Beware offers of free crypto out of the blue
Beware Greeks bearing gifts. That is the message concerning accepting free gifts of cryptocurrency. If you receive an unsolicited offer out of the blue, it is likely to be a scam. Cybercriminals are inventive and always look for new ways of sneaking under people’s guards. The launch of a new cryptocurrency is the perfect vehicle.
It might be a genuine currency – it might not. Worrying about a crypto price crash could be the least of your worries. However, if it is a scam (and many of them look very realistic), you could have your identity stolen or your bank account emptied. So if the offer is unexpected and it’s from someone you haven’t been in contact with, give it a miss.
If you are new to crypto, seek expert advice
If you are considering investing in crypto for the first time, it will pay to do some research into the question of why did crypto crash on several occasions over the years. In addition, it will give you some idea of just how volatile this type of product is.
If you plan to go ahead, there are two things you should do. The first we have already mentioned, and the second thing is not to invest any money that you cannot afford to lose.
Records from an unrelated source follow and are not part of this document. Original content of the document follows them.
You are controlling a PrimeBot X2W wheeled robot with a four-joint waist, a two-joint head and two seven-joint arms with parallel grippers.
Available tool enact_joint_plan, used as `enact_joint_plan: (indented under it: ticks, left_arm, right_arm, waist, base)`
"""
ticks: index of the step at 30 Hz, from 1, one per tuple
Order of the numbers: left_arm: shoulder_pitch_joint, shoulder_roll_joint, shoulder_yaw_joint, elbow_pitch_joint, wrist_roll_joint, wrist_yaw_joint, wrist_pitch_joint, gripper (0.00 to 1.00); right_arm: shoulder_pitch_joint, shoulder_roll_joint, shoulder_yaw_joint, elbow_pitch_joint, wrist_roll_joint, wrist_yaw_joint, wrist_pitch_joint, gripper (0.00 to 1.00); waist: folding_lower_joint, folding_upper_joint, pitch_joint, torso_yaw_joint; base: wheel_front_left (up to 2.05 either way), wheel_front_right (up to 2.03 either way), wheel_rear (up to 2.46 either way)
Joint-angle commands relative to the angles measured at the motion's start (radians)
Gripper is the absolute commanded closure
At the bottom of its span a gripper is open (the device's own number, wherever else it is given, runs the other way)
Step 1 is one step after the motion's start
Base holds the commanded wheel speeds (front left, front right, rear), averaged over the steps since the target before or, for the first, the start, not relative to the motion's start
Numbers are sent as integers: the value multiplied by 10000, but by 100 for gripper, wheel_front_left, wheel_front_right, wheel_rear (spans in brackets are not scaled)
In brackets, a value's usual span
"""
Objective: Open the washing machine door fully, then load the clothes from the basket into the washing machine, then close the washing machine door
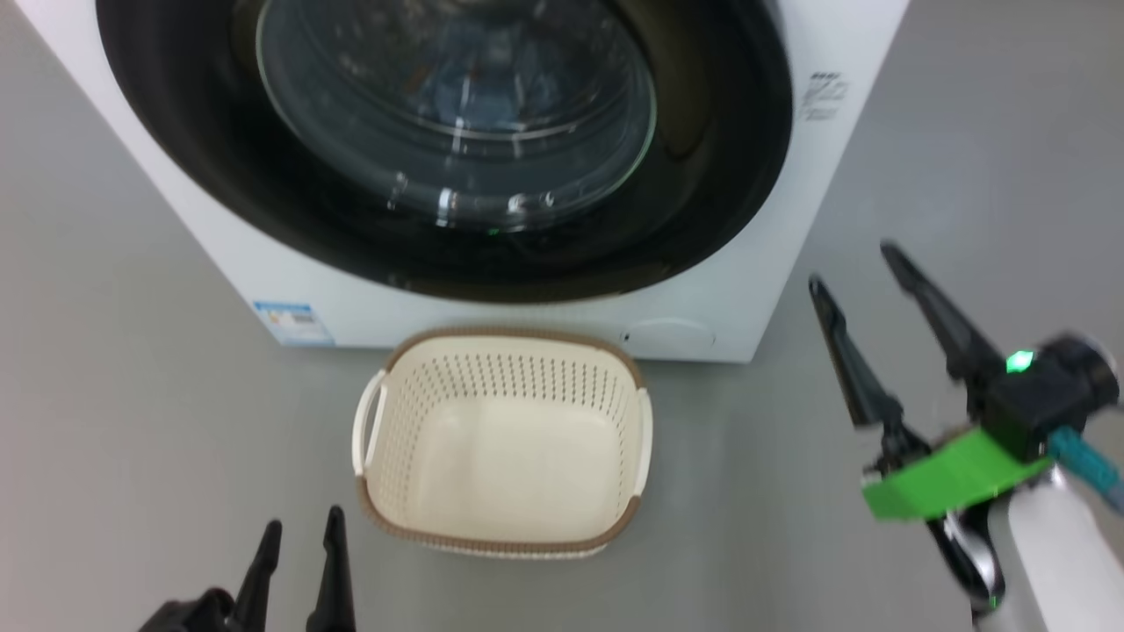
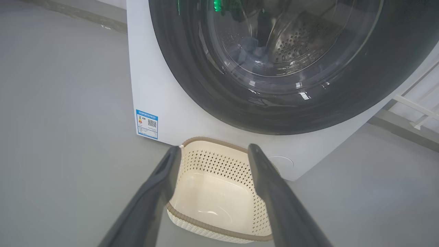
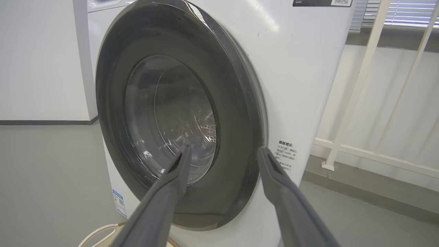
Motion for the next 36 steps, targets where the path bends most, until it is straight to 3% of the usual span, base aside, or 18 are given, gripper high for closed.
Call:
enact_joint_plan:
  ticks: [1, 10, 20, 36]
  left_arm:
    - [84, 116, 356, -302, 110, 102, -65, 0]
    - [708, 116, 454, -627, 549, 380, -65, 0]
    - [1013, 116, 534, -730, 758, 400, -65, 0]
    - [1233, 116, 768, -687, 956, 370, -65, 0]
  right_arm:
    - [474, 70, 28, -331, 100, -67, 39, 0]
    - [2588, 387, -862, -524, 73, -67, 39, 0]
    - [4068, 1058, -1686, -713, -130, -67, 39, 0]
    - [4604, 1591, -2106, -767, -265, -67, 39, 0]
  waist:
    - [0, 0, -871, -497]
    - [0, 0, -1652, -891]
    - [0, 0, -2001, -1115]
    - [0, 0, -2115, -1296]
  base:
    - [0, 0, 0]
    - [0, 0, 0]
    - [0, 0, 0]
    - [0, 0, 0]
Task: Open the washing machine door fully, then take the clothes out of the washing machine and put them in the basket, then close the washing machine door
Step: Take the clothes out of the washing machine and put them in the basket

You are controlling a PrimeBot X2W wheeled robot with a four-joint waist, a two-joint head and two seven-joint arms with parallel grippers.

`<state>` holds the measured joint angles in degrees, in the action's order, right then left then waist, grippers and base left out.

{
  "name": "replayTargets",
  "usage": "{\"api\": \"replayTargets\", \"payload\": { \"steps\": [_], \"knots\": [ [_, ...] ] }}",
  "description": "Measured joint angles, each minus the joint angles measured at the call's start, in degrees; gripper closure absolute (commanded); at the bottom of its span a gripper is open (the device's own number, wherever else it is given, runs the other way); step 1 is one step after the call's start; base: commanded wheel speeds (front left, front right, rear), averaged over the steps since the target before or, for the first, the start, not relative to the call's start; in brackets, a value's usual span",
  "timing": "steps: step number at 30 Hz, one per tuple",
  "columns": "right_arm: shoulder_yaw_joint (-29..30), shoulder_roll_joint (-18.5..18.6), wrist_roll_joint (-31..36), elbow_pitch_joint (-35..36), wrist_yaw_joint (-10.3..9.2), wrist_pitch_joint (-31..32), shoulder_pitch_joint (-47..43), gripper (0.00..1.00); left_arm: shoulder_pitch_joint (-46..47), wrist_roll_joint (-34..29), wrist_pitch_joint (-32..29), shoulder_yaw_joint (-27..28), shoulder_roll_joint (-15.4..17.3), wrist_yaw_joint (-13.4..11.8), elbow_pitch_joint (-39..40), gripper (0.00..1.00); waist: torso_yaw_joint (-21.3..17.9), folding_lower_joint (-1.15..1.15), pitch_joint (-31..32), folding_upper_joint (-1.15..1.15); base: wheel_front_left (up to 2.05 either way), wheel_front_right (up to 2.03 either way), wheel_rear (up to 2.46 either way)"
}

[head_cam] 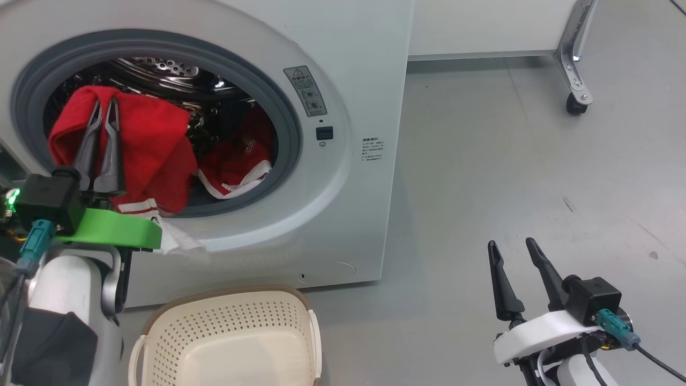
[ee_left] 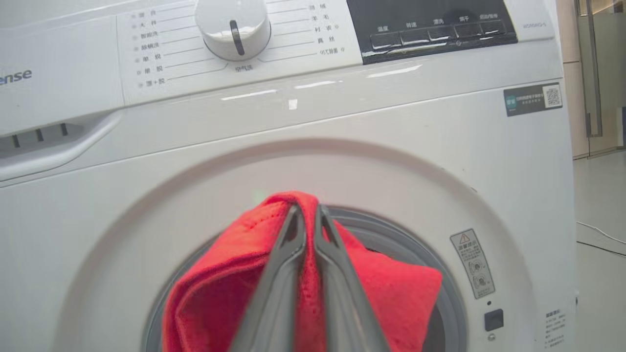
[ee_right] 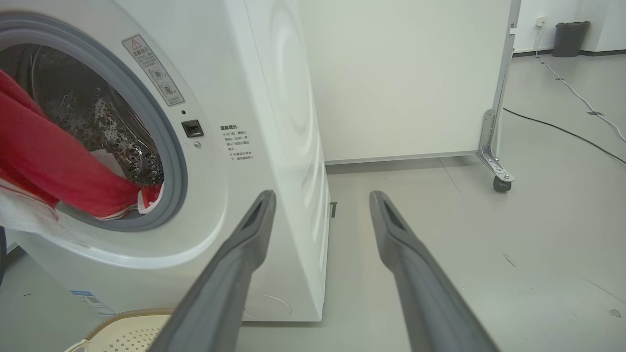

Will cryptocurrency crash again? Yes, probably. But, if you are prepared to invest long-term, you can ride out the lows. It has tended to bounce back over time.
The second thing is to take professional advice. Crypto is still a relatively new investment product, and few people are familiar with it and its taxation system. Investing in a product you know little about is foolish, so check out what the experts say.
Should you invest in Bitcoin?
This is a question that only you can answer. Bitcoin is undoubtedly the most traded cryptocurrency, and that speaks volumes. But a crypto crash isn’t selective. It usually affects most currencies because it is the market as a whole that is volatile.
But if you are not risk-averse, you have unallocated funds available, and you are prepared to invest in the long term, it could prove profitable.